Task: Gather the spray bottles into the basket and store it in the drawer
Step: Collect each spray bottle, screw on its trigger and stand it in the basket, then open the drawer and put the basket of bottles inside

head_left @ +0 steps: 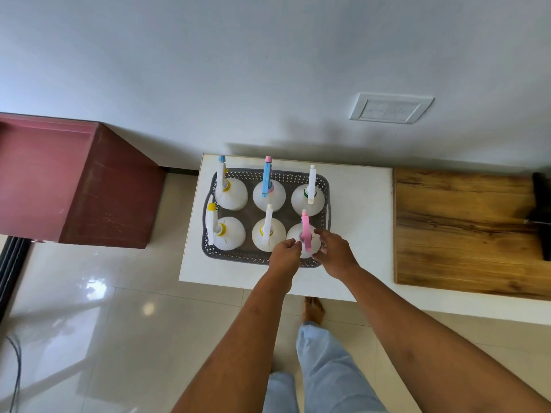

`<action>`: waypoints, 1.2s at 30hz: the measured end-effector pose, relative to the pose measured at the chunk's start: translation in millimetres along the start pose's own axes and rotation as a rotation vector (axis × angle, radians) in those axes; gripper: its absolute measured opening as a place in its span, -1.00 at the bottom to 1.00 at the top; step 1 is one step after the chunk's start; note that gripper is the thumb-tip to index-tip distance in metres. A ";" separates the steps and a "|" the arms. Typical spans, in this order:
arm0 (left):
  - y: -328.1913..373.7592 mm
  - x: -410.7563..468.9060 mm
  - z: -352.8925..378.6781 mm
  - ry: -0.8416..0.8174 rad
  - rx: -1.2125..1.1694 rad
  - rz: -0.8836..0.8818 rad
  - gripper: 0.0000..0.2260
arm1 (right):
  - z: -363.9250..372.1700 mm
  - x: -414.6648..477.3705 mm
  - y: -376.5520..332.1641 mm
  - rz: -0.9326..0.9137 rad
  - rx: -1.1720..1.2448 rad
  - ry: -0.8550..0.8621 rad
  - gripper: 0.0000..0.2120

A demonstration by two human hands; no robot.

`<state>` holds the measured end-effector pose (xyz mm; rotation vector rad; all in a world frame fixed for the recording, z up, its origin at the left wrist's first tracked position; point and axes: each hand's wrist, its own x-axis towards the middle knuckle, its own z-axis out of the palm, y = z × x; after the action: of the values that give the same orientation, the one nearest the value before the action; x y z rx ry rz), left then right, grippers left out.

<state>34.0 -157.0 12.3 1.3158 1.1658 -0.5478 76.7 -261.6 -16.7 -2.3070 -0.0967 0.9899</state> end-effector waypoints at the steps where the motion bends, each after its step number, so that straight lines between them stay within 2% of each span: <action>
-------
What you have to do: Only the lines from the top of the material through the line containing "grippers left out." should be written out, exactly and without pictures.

Worked solution:
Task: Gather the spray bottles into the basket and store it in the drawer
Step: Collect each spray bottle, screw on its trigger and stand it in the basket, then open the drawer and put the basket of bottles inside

head_left @ +0 steps: 

`<action>`: waypoints, 1.2s at 30hz: the measured end-effector pose, relative to the pose measured at the chunk's start: translation in millimetres along the start pose's own axes and rotation as a rotation vector (axis × angle, radians) in those axes; gripper: its absolute measured opening as a place in its span, -1.00 at the bottom to 1.00 at the top; step 1 is one step after the chunk's start; note that gripper is the thumb-tip to index-tip distance in metres. A ";" separates the steps and a "|" the arms. Typical spans, in this order:
arm0 (left):
  - y: -328.1913..373.7592 mm
  - x: -410.7563..468.9060 mm
  - z: -352.8925..378.6781 mm
  - ry: -0.8416..0.8174 rad
  - rx: -1.2125..1.1694 rad
  - rz: -0.8836..0.8818 rad
  - gripper: 0.0000..0.2260
arm1 (right):
  - z: -363.9250..372.1700 mm
  - x: -414.6648..477.3705 mm
  - y: -376.5520..332.1641 mm
  - rz: -0.9326..0.9137 rad
  - rx: -1.1720..1.2448 rad
  - ry: -0.8550..0.8621 rad
  - gripper: 0.0000..0.2120

A demonstration by two human hands; no robot.

`<state>` holds the measured end-effector pose (xyz mm; rotation vector rad; all in a world frame fixed for the recording, z up, its origin at the left wrist's first tracked position; point and axes: each hand's wrist, its own x-axis towards the middle knuckle, its own z-axis out of the palm, y = z × x; after the action: of the values that give the same orientation, the one nearest the value before the action; x y z rx ry rz), left then right, grippers left out.

This exercise is finished.